TORONTO - The vast majority of patients with narrowed carotid arteries but no warning signs of an impending stroke can avoid plaque-removing surgery and be treated instead with lifestyle changes and intensive drug therapy, researchers suggest.

In a study led by the University of Western Ontario, researchers found that 95 per cent of asymptomatic patients with even severely clogged carotid arteries would not benefit from surgery to clean out plaque or from insertion of a stent to open up the vessels.

Instead, such patients can be successfully treated to prevent a stroke with "intensive medical therapy," said principal investigator Dr. David Spence, director of UWO's Stroke Prevention and Atherosclerosis Research Centre.

"It's a whole package," Spence said from London, Ont., noting that the package includes eating a cardiovascular-friendly Mediterranean diet, quitting smoking and taking certain vitamins, blood pressure medication and the maximum dose of an anti-cholesterol drug.

Spence said the study of 469 patients with narrowed carotids but no other symptoms showed that intensive medical therapy dramatically reduced the number who had tiny clots - called microemboli - developing from the plaque and travelling to the brain. Larger clots can cause a stroke.

Symptoms that would signal an increased stroke risk include having previously experienced a mini-stroke (a transient ischemic attack, or TIA) or a full-blown stroke. TIAs typically last two to 30 minutes and may produce vision problems, dizziness, weakness or trouble speaking.

Before instituting the therapy at the London stroke clinic in 2003, 12.6 per cent of patients had microscopic clots travelling to the brain, which can be detected using a helmet-like ultrasound test. Since 2003, just 3.7 per cent of patients showed such clot activity.

As well, researchers found that the risk of stroke in the patients "went way down," to less than one per cent from four per cent. Heart attack risk in the first year went from 6.5 per cent to zero.

"What that means is that among patients with asymptomatic stenosis (clogging), the preferred treatment should be intensive medical therapy," said Spence, who presented the findings Thursday at the World Stroke Congress in Vienna.

He said using the ultrasound test - called Transcranial Doppler Embolus Detection - would help doctors determine which patients have microscopic clots and would thus benefit from the carotid-cleansing surgery or stenting.

That's important to determine because patients without the telltale clots have only a one per cent risk of suffering a debilitating or fatal stroke, while the chance of stroke or death related to the surgery or stenting runs as high as five per cent of patients.

"Since the risk of surgery is four to five per cent, patients without microemboli are better off with medical therapy, including medications and lifestyle modifications," Spence said. "Only the ones with microemboli would benefit from carotid endarterectomy or stenting."

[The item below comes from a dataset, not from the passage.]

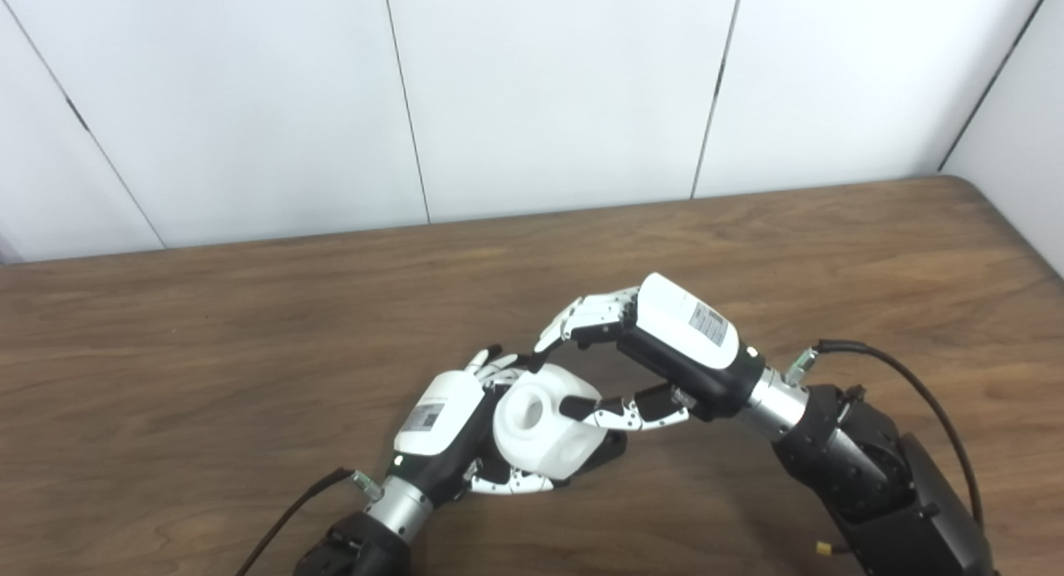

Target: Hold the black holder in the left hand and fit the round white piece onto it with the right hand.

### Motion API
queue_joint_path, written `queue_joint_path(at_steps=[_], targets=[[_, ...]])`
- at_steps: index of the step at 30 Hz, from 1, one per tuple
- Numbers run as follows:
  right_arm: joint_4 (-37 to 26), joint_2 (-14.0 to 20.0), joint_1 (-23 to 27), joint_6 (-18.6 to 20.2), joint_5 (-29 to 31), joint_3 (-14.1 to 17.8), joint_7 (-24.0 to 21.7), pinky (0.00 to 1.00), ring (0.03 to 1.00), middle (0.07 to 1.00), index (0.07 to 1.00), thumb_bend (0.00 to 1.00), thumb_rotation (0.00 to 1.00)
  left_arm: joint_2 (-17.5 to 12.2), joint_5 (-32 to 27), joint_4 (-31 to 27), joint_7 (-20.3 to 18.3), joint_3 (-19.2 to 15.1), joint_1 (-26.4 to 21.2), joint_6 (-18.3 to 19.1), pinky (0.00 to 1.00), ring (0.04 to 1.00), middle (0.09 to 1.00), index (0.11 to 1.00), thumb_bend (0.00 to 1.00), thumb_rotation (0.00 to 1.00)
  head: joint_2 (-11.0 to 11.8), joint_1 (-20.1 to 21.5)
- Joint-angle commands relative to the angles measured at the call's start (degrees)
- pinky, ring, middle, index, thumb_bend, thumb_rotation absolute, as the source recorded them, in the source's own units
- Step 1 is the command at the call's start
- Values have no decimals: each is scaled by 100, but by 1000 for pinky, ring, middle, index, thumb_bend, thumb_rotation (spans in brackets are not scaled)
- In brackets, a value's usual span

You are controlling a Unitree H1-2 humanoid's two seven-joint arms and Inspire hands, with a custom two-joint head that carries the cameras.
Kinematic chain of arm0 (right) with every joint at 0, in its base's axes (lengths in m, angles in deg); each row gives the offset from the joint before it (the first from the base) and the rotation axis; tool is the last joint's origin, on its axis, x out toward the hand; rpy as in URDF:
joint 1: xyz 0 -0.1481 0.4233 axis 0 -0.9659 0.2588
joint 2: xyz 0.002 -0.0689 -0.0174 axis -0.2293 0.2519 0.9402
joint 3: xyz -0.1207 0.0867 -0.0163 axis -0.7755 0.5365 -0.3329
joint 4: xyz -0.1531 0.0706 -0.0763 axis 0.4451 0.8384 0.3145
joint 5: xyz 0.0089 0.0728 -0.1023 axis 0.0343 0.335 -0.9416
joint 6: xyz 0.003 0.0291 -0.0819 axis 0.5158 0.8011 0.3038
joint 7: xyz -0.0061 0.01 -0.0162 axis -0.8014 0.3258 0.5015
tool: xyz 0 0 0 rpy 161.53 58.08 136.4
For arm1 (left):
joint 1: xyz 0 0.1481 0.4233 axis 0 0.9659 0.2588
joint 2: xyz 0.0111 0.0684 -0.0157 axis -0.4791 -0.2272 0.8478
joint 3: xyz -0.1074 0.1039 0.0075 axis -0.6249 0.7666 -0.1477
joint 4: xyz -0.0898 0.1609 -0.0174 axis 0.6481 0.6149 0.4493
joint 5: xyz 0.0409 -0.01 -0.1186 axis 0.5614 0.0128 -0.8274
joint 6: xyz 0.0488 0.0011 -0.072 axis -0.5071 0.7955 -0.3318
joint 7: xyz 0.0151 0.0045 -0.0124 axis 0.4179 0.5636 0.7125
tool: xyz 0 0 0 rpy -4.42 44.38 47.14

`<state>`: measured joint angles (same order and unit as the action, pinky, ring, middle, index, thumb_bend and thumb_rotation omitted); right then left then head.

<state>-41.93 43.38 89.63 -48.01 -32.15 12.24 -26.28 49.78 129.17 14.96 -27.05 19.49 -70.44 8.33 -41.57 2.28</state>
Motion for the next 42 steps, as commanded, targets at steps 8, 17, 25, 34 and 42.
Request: queue_joint_path(at_steps=[8,17,25,34,42], targets=[[-223,154,-28,-78,146,170,97,497,673,657,621,370,228,-61,15,-97,-80,-49,-51,72,1000,899,754,484,524,69,-40,49],[-302,177,-69,-29,177,218,72,502,674,657,620,374,250,-103,-62,-125,-185,-112,-50,71,1000,907,759,484,524,68,-51,126],[-407,180,-79,72,188,234,10,495,673,659,621,375,250,-125,-11,-118,-171,-129,-52,25,1000,908,759,484,524,68,-42,169],[-430,129,-73,71,125,231,21,495,671,654,615,377,236,-150,-58,-182,-224,-162,-32,50,1000,907,760,484,524,67,-38,344],[-424,109,-77,87,49,218,20,496,672,660,618,366,262,-201,-100,-210,-205,-190,-6,-13,1000,904,757,484,524,67,-17,384]])
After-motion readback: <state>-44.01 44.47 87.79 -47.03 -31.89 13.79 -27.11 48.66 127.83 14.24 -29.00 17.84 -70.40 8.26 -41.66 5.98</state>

An endarterectomy is the surgery to rid the carotid arteries of plaque buildup. The procedure involves making a small incision in the neck below the jaw to expose the artery. With blood flow diverted through a tube, the surgeon opens up the carotid to remove deposits. A stent is a hollow wire-mesh tube inserted into the artery and expanded to widen the vessel and improve blood flow.

Dr. Julia Hopyan of the regional stroke prevention clinic at Toronto's Sunnybrook Health Sciences Centre said the UWO-led study confirms "that we're on the right track in terms of stroke prevention strategies, including more aggressive cholesterol and blood pressure control, in the last few years."

However, she said further studies are needed to validate the results.

Hopyan, who was not involved in the research, believes Transcranial Doppler Embolus Detection is a test that should be more widely used by doctors.

"It's a very useful tool in helping to stratify these asymptomatic patients in terms of their stroke risk and advising for or against surgery," she said.